Every record below must come back exactly as given.

Data records
################

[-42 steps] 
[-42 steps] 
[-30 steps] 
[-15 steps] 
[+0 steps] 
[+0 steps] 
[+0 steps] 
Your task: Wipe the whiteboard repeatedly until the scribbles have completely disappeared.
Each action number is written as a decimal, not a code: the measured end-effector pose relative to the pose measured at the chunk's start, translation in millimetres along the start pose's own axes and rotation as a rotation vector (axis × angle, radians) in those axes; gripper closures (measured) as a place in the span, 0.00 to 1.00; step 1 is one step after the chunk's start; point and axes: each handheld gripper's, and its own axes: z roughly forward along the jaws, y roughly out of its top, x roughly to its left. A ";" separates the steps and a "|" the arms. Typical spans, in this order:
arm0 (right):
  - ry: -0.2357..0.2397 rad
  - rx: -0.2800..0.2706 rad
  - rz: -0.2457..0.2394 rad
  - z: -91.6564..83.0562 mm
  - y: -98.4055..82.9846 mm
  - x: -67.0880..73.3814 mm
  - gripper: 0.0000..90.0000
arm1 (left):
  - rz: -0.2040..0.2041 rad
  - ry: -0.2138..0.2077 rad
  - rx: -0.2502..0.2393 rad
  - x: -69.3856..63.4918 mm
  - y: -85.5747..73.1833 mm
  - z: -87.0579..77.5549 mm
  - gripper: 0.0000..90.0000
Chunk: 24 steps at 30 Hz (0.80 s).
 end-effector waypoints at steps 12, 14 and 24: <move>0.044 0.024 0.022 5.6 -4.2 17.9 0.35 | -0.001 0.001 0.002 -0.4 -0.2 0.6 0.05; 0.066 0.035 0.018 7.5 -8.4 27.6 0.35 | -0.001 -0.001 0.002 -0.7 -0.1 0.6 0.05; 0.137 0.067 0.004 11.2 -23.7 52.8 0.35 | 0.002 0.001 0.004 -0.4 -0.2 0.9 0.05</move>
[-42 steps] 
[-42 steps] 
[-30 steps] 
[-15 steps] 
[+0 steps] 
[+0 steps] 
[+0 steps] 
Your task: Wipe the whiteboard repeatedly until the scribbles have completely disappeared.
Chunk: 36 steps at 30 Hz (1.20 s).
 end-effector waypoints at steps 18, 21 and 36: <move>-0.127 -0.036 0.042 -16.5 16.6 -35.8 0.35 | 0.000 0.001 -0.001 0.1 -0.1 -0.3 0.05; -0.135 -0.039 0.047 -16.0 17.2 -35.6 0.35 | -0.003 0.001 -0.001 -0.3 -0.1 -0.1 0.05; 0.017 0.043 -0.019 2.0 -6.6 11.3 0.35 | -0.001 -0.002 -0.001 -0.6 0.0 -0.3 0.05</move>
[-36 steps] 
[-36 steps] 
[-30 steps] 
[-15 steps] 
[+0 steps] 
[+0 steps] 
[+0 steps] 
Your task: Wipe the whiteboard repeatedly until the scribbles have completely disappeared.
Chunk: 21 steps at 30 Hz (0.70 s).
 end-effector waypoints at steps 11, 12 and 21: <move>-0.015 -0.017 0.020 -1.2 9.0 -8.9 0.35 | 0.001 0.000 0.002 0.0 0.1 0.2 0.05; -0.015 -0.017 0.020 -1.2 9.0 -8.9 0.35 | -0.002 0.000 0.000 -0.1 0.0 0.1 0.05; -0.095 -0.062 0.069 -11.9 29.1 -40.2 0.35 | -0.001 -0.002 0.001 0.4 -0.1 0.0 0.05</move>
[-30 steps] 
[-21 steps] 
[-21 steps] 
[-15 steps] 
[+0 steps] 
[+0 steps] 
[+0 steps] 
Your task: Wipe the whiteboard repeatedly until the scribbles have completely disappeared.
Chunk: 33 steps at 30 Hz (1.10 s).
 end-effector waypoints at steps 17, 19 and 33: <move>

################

- **FINAL ANSWER**
[-42 steps] 
[-42 steps] 
[-30 steps] 
[-15 steps] 
[+0 steps] 
[+0 steps] 
[+0 steps] 
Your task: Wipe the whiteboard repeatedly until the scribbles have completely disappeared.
Each action number is written as a decimal, not a code: the measured end-effector pose relative to the pose measured at the chunk's start, translation in millimetres along the start pose's own axes and rotation as a rotation vector (axis × angle, radians) in those axes; gripper closures (measured) as a place in the span, 0.00 to 1.00; step 1 is one step after the chunk's start; point and axes: each handheld gripper's, and its own axes: z roughly forward along the jaws, y roughly out of its top, x roughly to its left. A ";" separates the steps and a "|" the arms. Typical spans, in this order:
arm0 (right):
  - ry: -0.2357..0.2397 rad
  - rx: -0.2800..0.2706 rad
  - rz: -0.2457..0.2394 rad
  - z: -91.6564..83.0562 mm
  - y: -98.4055..82.9846 mm
  - x: -67.0880..73.3814 mm
  - gripper: 0.0000..90.0000
arm1 (left):
  - rz: -0.2040..0.2041 rad
  - ry: -0.2138..0.2077 rad
  - rx: -0.2502..0.2393 rad
  - x: -69.3856..63.4918 mm
  - y: -85.5747..73.1833 mm
  - z: -87.0579..77.5549 mm
  - gripper: 0.0000..90.0000
Chunk: 24 steps at 30 Hz (0.80 s).
 end-effector waypoints at steps 12, 14 and 24: <move>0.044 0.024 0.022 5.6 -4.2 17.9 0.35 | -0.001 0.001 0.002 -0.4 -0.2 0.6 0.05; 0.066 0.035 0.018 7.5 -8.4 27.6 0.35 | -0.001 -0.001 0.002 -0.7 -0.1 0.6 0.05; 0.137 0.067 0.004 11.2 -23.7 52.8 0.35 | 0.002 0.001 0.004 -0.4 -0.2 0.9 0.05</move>
[-42 steps] 
[-42 steps] 
[-30 steps] 
[-15 steps] 
[+0 steps] 
[+0 steps] 
[+0 steps] 
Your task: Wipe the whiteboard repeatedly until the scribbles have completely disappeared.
Chunk: 36 steps at 30 Hz (1.20 s).
 end-effector waypoints at steps 18, 21 and 36: <move>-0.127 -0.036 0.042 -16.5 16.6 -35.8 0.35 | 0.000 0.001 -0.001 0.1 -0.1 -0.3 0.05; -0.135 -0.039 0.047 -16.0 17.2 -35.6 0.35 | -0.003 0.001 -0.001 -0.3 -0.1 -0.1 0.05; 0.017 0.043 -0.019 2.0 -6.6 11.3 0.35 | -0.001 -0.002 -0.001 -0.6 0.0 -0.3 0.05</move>
[-36 steps] 
[-36 steps] 
[-30 steps] 
[-15 steps] 
[+0 steps] 
[+0 steps] 
[+0 steps] 
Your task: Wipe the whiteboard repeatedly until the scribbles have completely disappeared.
Chunk: 21 steps at 30 Hz (0.70 s).
 end-effector waypoints at steps 11, 12 and 21: <move>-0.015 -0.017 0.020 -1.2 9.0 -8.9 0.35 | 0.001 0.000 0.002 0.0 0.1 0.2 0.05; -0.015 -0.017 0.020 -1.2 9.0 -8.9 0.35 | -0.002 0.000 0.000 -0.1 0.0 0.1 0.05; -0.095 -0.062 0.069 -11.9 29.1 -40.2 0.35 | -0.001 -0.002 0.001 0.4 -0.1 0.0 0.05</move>
[-30 steps] 
[-21 steps] 
[-21 steps] 
[-15 steps] 
[+0 steps] 
[+0 steps] 
[+0 steps] 
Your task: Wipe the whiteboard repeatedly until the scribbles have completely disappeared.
Chunk: 33 steps at 30 Hz (1.10 s).
 end-effector waypoints at steps 17, 19 and 33: <move>

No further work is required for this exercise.